Introduction: Concerns remain over bleeding with direct factor Xa and thrombin inhibitors in cases of overdose or medical emergency. This study tested the ability of PCCs to reverse bleeding induced by apixaban, rivaroxaban or dabigatran in a standardized rat tail resection model. Methods: Individual groups of anesthetized rats (8-10) were anticoagulated with apixaban, rivaroxaban or dabigatran and subsequently treated with vehicle, 3-factor (Profilnine), 4-factor (Beriplex) or activated 4-factor PCC (FEIBA).

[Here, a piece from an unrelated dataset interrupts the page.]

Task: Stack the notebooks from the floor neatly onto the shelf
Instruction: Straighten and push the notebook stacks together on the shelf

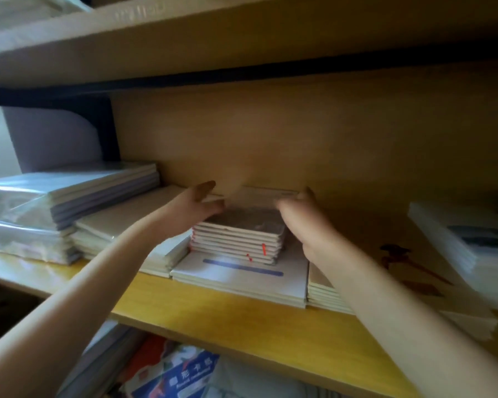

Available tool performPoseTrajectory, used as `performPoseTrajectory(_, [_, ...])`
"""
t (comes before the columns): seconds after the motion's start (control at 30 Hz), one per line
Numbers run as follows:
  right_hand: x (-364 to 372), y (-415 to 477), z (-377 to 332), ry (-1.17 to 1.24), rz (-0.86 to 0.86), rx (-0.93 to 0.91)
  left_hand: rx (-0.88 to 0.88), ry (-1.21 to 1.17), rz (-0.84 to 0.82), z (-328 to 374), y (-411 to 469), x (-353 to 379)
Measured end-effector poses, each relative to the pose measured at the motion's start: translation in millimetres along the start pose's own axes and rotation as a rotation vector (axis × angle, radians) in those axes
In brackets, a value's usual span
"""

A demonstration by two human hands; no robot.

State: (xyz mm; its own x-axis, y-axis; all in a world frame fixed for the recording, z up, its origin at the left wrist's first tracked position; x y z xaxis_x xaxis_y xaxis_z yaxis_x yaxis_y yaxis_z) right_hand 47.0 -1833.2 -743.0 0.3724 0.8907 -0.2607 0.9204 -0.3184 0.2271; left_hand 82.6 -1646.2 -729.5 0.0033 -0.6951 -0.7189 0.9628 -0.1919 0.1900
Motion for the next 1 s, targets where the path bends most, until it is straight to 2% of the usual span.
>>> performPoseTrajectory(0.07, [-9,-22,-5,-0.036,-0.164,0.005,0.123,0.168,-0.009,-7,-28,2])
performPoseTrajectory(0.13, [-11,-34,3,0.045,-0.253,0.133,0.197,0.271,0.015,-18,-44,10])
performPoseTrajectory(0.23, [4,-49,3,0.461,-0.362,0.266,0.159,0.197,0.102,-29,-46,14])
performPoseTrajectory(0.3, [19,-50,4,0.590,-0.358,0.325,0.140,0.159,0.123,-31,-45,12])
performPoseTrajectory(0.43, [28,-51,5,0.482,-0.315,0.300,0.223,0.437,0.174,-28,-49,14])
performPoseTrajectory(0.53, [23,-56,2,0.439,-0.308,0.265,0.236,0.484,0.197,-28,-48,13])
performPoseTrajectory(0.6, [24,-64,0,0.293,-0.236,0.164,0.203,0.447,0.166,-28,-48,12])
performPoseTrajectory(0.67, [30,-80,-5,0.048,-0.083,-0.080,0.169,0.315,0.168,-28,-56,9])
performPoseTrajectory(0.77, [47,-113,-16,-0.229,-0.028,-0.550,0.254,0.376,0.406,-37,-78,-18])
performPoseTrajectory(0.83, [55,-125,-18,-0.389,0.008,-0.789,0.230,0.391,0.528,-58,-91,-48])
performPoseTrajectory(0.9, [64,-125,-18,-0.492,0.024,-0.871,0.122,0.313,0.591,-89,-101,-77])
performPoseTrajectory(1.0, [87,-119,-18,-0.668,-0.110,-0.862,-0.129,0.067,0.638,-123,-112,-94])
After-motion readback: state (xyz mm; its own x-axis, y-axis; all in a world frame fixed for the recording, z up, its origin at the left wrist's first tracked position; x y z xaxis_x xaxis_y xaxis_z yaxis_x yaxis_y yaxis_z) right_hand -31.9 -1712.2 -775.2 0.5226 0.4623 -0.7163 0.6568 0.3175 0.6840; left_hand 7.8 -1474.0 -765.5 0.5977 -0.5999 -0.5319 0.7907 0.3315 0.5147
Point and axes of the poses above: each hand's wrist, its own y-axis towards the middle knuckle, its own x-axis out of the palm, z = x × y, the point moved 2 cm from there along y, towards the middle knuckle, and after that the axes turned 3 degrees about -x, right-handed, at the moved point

Five minutes post-PCC administration, a tail snip was performed and bleeding time was measured. Upon cessation of bleeding, a blood samples were collected for ex vivo analysis and the rat was humanely euthanized. Results: In comparison to saline control (6.8 + 1.1 sec) apixaban (300μg/kg) prolonged bleeding time (17.1±5.6; p=0.024). Beriplex at doses ≤10U/kg did not shorten bleeding time while 10U/kg Profilnine did. FEIBA prolonged bleeding beyond that seen with apixaban alone (22.6±11.4 and 37.5±5.2 min for 5 and 10U/kg doses; p<0.001 apixaban + 10U/kg FEIBA vs. apixaban). 100 and 300μg/kg rivaroxaban prolonged bleeding time (20.8±2.5, p=0.002 vs. saline; 25.0±10.0 min, p<0.001 vs. saline). Profilnine was more effective than Beriplex or FEIBA in reversing rivaroxaban-induced bleeding. Dabigatran-induced bleeding was prevented by Beriplex or Profilnine but enhanced by FEIBA (50.3±8.3 vs. 15.9±1.2 min; p<0.001). Treatment of apixaban or rivaroxaban anticoagulated rats with FEIBA + 10mg/kg epsilon aminocaproic acid, produced bleeding times comparable to those of non-anticoagulated rats (apixaban: 6.7±5.0 min; rivaroxaban: 7.7±6.4 min). Ex vivo analysis of blood samples did not show any relevance with the observed bleeding or its modulation. Discussion: PCCs appear useful for neutralizing bleeding induced by direct factor Xa and thrombin inhibitors, but each PCC exhibits a distinct neutralization profile. Co-administration of a fibrinolytic inhibitor may enhance effectiveness of hemorrhage reversal by PCCs.